Ellos los migrantes, ellos los chairos, ellos los privilegiados, ellos los damnificados, ellos…
Hemos ideado cualquier cantidad de adjetivos que nos permitan referirnos a las personas como un colectivo despersonalizado, como si etiquetándolos con un título que los agrupe como un colectivo distante y diferente y en muchas ocasiones amenazante nos libere de la posibilidad de verlos como personas, como prójimos.
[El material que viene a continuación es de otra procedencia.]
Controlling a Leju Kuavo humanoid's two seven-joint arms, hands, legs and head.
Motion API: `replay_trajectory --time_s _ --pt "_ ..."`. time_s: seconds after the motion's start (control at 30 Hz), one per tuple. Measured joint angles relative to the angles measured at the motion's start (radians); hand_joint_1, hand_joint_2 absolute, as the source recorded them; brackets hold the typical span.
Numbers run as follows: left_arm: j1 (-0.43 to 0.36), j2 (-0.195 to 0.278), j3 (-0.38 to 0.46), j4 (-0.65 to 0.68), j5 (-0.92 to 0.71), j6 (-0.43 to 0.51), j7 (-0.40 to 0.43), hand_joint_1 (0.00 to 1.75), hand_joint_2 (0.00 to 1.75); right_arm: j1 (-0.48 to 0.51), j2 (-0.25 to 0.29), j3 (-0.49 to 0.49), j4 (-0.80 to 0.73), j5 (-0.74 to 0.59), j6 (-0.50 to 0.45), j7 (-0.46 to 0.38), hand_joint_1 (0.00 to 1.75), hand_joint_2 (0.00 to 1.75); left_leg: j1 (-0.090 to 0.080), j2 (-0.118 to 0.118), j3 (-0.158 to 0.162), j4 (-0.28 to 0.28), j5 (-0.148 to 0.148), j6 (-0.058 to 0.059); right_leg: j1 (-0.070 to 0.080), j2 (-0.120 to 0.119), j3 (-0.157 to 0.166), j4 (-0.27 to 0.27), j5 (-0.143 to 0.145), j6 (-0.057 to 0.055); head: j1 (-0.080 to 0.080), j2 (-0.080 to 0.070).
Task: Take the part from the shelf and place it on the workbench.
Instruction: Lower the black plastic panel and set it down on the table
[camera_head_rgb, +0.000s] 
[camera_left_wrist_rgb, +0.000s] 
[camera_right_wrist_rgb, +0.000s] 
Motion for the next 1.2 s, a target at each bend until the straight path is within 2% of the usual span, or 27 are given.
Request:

De hecho hoy en día, en este país, me parece que solo hay dos personas con un nombre real: Yo (cada uno de nosotros) y el presidente Lopez Obrador que, dependiendo del momento y el contexto, tiene no solo uno sino cientos de nombres y que por lo general es el enemigo común y el responsable de prácticamente todos los problemas generales e individuales que nos aquejan y la razón por la cual somos capaces de hacer tonterías infinitas como mandar millones de botellas de pet a una ciudad devastada sin acceso y sin servicio de recolección de basura con tal de contradecir que es mejor que confiar en el ejército que está trabajando intensamente e instaló plantas purificadoras de agua que suministren el líquido vital a todas las personas que se encuentran aisladas y sin forma de obtener víveres de una forma decente y no robándolos.
Es tanta la necesidad de llevar la contra que tenemos entre distintas ideologías que constantemente nos ponemos el pie a nosotros mismos.
Es sorprendente la infinita capacidad que tiene la sociedad de deslindar responsabilidades y adjudicar culpas al otro bando, al equipo contrario llámese a chairo, fifí, migrante o residente, damnificado o benefactor, ladrón o merecedor, normales y anormales, bueno o malo, víctimas o victimarios. Aquí no cabe el término “La persona” (si es que no conocemos el nombre) con algún tipo de necesidad o problemas.
Como si fuera esto una selva en el que sobrevive solo el más fuerte o astuto, nos curamos en salud alegando que comemos para que no nos coman, que solo nos defendemos de ellos, los otros, quienes amenazan nuestra integridad y vivimos a la defensiva atrincherados en tribus urbanas en las que encontramos identidad sintiendo parecido o creyendo que nos parecemos.
Muchas veces es una trampa mortal, pues nuestra necesidad de pertenencia y aspiración socioeconómica nos juega una mala percepción y al pretender acercarnos para parecernos, acabamos siendo carne de cañón y verdaderos malinchistas que pisan a sus iguales por querer pertenecer a un sistema que consideramos mejor.
Y así andamos por la vida sin darnos cuenta de que los únicos que nos afectamos somos nosotros como seres humanos y haciendo cada día cualquier cantidad de tonterías para diferenciarnos poniéndonos a nosotros mismos obstáculos para evolucionar como sociedad. Solo viviendo en empatía, reconociéndonos y respetándonos es como verdaderamente podremos funcionar y avanzar.